TC bildiğimiz TC’dir! Cumhuriyetçilerin iddia ettiklerinin tersine, özetlemeye çalıştığımız politikaların ve uygulamaların sorumlusu, gerçek yapıcısı devletin kendisidir. Yoksa uydurdukları ve devleti temize çıkarmaya hizmet eden “savaş rantçıları” değildir!

Kimdir bu savaş rantçıları? Bu soruya da kesin bir yanıtları yoktur. Kimdir “barış ve demokrasiyi” istemeyen güçler ve çevreler? Kısacası, halkımız İmralı partisinin içinde bulunduğu teslimiyetçi, tasfiyeci, her sözü ve eylemiyle devlete hizmet eden gerçekliğini görmeli, Newroz Bayramına bu bilinçle ve kendi tarihsel, ulusal ve toplumsal değerlerine sahip çıkarak yaklaşmalı ve Bayramını bu anlayışla kutlamalıdır!

“Kahrolsun teslimiyet ve tasfiyecilik!”

Yurtsever Kürdistan Halkı!
Newroz, direniş, zulme başkaldırı, özgür ve bağımsız yaşamda sonuna kadar ısrar, inat, özveri, zafer için kahramanlıklar destanıdır!

Tarihsel Newroz, Demirci Kawa’nın kahramanlık eylemi böyle olduğu gibi, çağdaş Newroz’da da bu öz derinleşerek, büyüyerek devam etti. İşte Çağdaş Kawa Mazlum, Newroz’a eklenen proleter devrimci bir halka, Çağdaş Newroz’un doruğudur!

Çağdaş düşman, Asur’u aratmıyordu. 12 Eylül faşizmi Diyarbakır zindanlarına ulusal imhayı dayatmış ve bu konuda büyük bir yol katetmişti. Teslimiyet ve kayıtsızlık, ihanete ve yok oluşa götürüyordu. Tam bu noktada büyük bir kahramanlık eylemiyle teslimiyete, ihanete ve TC’nin ulusal imha politikasına bir direniş çağrısı, bir mücadele kıvılcımı olmak gerekiyordu.

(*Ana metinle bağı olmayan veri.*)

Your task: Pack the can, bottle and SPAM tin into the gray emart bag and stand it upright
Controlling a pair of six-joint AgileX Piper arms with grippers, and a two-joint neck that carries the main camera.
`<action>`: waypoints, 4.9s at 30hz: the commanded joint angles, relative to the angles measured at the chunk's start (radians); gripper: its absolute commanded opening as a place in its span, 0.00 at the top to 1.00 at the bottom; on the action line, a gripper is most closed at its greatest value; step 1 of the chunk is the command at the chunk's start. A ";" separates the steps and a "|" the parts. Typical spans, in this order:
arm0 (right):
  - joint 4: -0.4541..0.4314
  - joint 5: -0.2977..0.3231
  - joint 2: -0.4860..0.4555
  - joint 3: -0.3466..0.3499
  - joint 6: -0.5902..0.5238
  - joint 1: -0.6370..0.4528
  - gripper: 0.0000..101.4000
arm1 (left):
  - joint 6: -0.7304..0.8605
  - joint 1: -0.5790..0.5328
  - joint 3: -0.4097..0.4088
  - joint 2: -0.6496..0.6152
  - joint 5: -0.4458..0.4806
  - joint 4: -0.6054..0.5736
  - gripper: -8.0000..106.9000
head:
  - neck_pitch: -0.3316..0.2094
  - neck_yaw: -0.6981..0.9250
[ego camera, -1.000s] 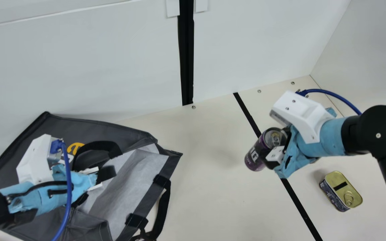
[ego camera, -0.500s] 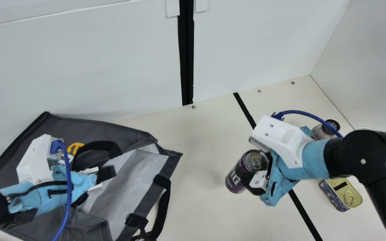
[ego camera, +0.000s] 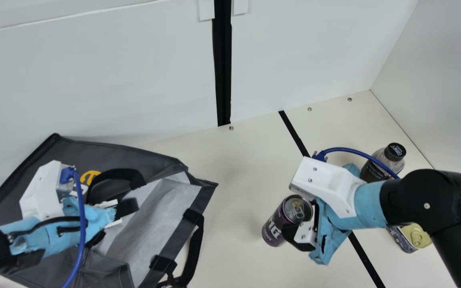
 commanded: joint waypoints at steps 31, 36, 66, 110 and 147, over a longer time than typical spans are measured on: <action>0.275 0.001 -0.104 -0.129 0.156 0.196 1.00 | 0.000 0.000 0.000 0.000 0.000 0.000 1.00 | -0.023 -0.001; 0.308 0.001 -0.111 -0.149 0.162 0.204 1.00 | 0.000 0.000 0.000 0.000 0.000 0.000 1.00 | -0.023 -0.001; 0.443 0.001 -0.059 -0.141 0.062 0.162 1.00 | 0.000 0.000 0.000 0.000 0.000 0.000 1.00 | -0.023 -0.001; 0.544 -0.295 0.094 -0.011 0.015 0.332 1.00 | 0.000 0.000 0.000 0.000 0.000 0.000 1.00 | -0.023 -0.001; 0.875 -0.698 0.422 0.028 -0.253 0.582 1.00 | 0.000 0.000 0.000 0.000 -0.009 0.000 1.00 | -0.023 -0.001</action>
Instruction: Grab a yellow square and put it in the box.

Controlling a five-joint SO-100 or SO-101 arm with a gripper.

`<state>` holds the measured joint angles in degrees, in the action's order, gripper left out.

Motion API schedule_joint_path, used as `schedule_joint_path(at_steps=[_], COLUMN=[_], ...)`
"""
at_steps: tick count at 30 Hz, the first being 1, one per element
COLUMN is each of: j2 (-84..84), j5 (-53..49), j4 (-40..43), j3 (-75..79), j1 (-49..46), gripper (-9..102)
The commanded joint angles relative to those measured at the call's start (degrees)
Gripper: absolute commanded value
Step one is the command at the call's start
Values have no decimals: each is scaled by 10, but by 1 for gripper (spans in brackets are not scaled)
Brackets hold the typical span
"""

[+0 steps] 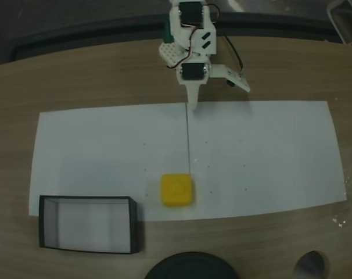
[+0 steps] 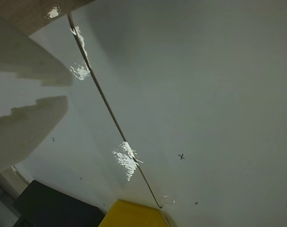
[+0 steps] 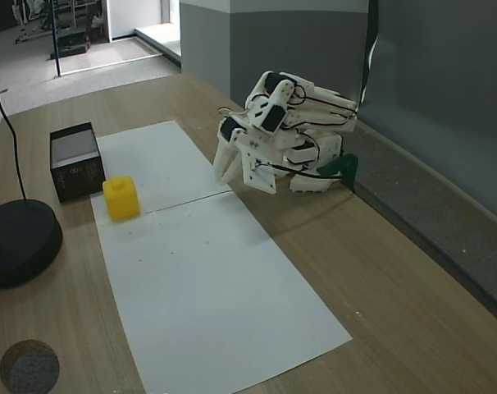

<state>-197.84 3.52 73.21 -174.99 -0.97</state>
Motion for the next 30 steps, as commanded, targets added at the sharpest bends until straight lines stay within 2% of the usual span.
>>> schedule_joint_path(at_steps=[1, 30], j2=[-13, -13], j5=[0, 3], j4=[8, -7], j3=[31, 27], j1=[-4, -1], gripper=[0, 0])
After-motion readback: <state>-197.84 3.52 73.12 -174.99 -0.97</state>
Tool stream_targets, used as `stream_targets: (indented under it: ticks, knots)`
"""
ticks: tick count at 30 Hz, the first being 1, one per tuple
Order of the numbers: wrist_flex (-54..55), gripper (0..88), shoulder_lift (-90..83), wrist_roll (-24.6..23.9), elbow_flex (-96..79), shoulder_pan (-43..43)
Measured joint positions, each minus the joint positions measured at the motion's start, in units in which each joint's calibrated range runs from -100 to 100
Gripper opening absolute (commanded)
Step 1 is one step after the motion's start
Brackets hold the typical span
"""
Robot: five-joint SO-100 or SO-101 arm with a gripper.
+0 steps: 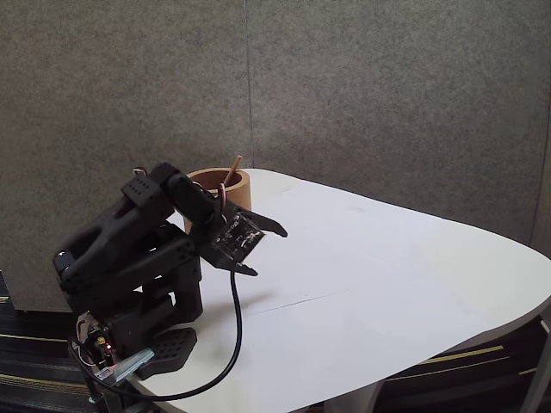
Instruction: Grab the pen and put it in the pen holder.
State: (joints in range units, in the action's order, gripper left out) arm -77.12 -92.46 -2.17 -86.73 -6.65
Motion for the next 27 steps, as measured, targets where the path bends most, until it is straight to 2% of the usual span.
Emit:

MAZLUM, bunu gerçekleştirdi, direniş kıvılcımı, devrimci mücadele çağrısı oldu. Bu çağrı, DÖRTLER’le büyüdü, 14 Temmuz Büyük Ölüm Orucu Eylemi ile doruğa çıktı. 15 Ağustos, anılan bu çağrı ve kıvılcımın ulusal kurtuluş savaşına dönüştürülmesidir!
Peki, Öcalan’ın İmralı’da, “basit ve kolay” olarak değerlendirdiği, daha ileri giderek “yetersiz bilinç, anormal duygular ve iradenin sonucu eylemler” olarak mahkum ettiği bu büyük eylemler olmasaydı, daha sonraki görkemli direnişler, sömürgeci statüyü Kürdün bilincinde ve ruhunda parçalayan serhıldanlar, ‘90’ların Newroz’u gerçekleşebilir miydi?

Newroz devrimcidir!
Newroz Mazlumdur!
Newroz, Zekiyeler, Ronahiler, Berivanlar, Semalardır!

Newroz, 1990’larda bağımsızlığı, özgürlüğü ve gerçek halk iktidarını hedefleyen, devrimci Kürdü yaratan serhıldanlardır!

Devrimci Newroz’umuza sahip çıkalım! Bu, her şeyden önce Newroz’un devrimci direnişçi, ulusal kurtuluşçu ve bağımsızlıkçı özünü boşaltan, başka bir tür Nevruzlaştırma operasyonu olan İmralı çizgisine karşı etkili tavırdan geçer!

İmralı çizgisini reddetmeden, İmralı Partisini teşhir ve tecrit etmeden Newroz’a sahip çıkmak mümkün değildir! TC’nin Newroz’u Nevruzlaştırma çabalarını boşa çıkarmanın yolu da İmralı çizgisini aşmaktan, tasfiye etmekten geçer!

Güncel Newroz’un anlamı bundan başkası değildir!

Güncel Newroz, devrimci direnişi, bağımsızlık ve özgürlüğü, diğer halklarla gönüllü ve tam hak eşitliğine dayanan birliği hedefleyen ulusal kurtuluş devrimini dayatıyor.

Cejna Newroza me piroz be!
Kahrolsun sömürgecilik, faşizm ve emperyalizm!
Kahrolsun teslimiyet ve tasfiyecilik!
Yaşasın partimizin devrimci çizgisinde ısrar direnişimiz!